In a word: The Wadsworth Atheneum Museum of Art in Hartford, Connecticut is filled with the B+ material of A-list artists. There are fewer crowds than in better-known museums in larger cities, which means a more intimate and personal experience.
More Words: I recently had an overnight in Hartford, Connecticut, with a few hours to spare in the morning. This is one of the cities most flight attendants avoid in the winter months, trying instead to get overnights in San Juan, or West Palm. However, I was pleasantly surprised at what a cool little city Hartford turned out to be, especially for people like me who love art, history, and architecture.
The main drag, appropriately called Main Street, is filled with a variety of architectural styles spanning the past 200 years including lovely churches, restaurants and retail spots on the ground floors of office towers, and some municipal-type buildings. I poked my head in many, but didn’t really have time to check them out in detail, until I got to what looked like a gothic revival abby fortress.

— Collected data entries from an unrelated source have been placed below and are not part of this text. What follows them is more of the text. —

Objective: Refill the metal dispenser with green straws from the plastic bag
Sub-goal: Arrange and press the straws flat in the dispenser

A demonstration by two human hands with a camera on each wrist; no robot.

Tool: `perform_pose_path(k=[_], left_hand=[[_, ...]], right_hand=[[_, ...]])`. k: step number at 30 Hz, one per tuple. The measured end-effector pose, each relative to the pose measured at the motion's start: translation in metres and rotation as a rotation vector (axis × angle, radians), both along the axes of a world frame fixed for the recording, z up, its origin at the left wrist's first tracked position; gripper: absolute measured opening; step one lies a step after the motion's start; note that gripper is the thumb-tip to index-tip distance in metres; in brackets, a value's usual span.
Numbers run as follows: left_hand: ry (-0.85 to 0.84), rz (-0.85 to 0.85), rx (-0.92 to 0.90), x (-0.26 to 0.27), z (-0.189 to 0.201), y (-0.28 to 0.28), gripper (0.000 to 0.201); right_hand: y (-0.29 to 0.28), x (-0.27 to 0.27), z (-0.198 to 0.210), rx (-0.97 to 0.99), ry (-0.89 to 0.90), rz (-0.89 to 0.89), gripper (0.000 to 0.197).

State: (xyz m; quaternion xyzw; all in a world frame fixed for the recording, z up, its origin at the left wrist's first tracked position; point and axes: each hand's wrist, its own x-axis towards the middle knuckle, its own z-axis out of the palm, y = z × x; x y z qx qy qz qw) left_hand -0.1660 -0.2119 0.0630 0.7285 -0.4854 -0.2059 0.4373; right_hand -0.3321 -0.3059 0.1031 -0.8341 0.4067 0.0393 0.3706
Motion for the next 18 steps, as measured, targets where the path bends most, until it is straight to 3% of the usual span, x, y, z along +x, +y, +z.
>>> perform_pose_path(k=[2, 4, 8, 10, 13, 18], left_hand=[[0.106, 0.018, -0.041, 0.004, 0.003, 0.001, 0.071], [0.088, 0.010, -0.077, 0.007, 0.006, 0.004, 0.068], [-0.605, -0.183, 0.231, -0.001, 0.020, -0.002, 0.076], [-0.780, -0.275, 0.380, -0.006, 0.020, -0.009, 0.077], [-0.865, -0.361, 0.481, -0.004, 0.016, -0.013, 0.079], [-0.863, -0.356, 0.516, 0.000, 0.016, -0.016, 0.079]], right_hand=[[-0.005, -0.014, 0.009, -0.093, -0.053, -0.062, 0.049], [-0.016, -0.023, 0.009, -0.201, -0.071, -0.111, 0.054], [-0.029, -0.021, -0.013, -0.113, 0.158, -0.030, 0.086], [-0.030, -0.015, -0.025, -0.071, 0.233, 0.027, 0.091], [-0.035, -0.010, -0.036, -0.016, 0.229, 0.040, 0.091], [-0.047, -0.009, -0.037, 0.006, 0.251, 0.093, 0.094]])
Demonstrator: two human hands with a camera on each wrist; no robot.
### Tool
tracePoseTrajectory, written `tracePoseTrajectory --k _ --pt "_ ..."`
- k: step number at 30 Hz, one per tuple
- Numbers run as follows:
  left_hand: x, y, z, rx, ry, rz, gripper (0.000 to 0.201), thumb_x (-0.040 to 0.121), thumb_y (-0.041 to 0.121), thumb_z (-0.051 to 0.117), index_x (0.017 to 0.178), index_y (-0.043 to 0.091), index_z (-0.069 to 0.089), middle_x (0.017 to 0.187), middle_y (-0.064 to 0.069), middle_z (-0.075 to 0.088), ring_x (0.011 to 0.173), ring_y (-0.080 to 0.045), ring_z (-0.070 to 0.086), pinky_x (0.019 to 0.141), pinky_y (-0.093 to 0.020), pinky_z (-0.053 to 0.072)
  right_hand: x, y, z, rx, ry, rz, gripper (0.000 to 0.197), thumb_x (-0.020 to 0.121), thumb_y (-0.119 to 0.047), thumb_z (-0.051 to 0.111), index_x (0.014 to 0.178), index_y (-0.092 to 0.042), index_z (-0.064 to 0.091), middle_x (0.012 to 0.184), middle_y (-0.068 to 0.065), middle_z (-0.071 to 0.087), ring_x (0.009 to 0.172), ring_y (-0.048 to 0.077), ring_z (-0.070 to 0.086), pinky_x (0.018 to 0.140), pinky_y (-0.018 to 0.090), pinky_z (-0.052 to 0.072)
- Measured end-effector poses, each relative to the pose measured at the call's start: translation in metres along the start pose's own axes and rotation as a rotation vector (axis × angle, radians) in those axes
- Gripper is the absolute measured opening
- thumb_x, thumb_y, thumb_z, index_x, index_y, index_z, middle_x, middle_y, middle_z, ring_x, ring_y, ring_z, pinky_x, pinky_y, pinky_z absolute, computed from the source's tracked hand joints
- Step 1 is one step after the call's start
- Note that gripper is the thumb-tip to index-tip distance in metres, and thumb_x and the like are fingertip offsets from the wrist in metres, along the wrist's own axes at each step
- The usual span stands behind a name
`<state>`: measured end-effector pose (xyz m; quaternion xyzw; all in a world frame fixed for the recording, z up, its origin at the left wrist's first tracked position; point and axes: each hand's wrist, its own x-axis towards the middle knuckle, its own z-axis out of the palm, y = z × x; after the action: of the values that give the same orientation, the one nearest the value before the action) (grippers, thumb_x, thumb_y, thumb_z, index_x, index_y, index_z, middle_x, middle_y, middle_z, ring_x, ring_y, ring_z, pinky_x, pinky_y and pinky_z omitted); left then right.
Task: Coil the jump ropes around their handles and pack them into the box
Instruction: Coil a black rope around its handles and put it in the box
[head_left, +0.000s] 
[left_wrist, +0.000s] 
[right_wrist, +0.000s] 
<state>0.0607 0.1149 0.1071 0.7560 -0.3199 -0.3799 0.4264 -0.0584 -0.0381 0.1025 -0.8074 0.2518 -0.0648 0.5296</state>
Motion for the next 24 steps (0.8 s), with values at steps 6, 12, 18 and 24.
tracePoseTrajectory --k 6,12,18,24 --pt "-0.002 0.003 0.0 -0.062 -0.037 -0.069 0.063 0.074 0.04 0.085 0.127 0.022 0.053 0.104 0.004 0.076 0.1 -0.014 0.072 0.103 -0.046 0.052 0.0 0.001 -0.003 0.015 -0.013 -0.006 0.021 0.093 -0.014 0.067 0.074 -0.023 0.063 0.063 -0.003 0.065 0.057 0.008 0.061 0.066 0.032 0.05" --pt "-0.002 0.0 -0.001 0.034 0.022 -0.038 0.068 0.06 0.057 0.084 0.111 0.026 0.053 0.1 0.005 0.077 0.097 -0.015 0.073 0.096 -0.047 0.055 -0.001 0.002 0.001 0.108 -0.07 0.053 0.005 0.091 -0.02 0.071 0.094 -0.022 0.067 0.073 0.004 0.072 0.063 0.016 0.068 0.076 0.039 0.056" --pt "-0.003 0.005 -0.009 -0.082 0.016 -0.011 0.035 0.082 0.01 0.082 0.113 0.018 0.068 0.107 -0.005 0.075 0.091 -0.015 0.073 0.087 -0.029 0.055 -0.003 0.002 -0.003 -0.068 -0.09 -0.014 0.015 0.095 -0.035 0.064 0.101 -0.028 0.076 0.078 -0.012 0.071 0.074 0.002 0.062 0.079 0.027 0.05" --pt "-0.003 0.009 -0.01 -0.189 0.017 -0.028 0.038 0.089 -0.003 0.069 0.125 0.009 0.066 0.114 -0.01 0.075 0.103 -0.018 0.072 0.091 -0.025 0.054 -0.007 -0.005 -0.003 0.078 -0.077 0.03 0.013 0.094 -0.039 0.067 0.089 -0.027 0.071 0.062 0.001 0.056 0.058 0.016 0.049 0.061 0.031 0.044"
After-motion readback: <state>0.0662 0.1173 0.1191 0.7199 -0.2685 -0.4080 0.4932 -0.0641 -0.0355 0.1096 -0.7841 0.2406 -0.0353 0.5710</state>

I had discovered the Wadsworth Atheneum Museum of Art, and what I found inside impressed me. Immediately inside the ticket counter I encountered a large room filled with some amazing contemporary art, including some done by my favorites like Kara Walker and Duane Hanson.
There also was a Gonzalez Torres of two synchronized classic kitchen clocks side-by-side, entitled Perfect Lovers. Usually I’m not a huge fan of video art, however I make an exception for the video installation of New York City streets by James Nares projected in a dark side room. Other influential and renowned post-war artists shared the space including Rauschenberg, Warhol, and Pollock, among others.
In the following rooms you stepped back in time to the era of modernism with works by artists like Miro, Gaugin, Monet, Dali, Renoir, etc. In further rooms you can explore classic European art which I quickly browsed as I was running out of time. But I was particularly impressed with a dark Caravaggio painting of a saint and angel.
Upstairs, there is a solid collection of American art, including both paintings and decorative arts such as pottery and furniture. There’s also a small art nouveau section, and a large space for temporary exhibits. The one currently on display featured art about Coney Island.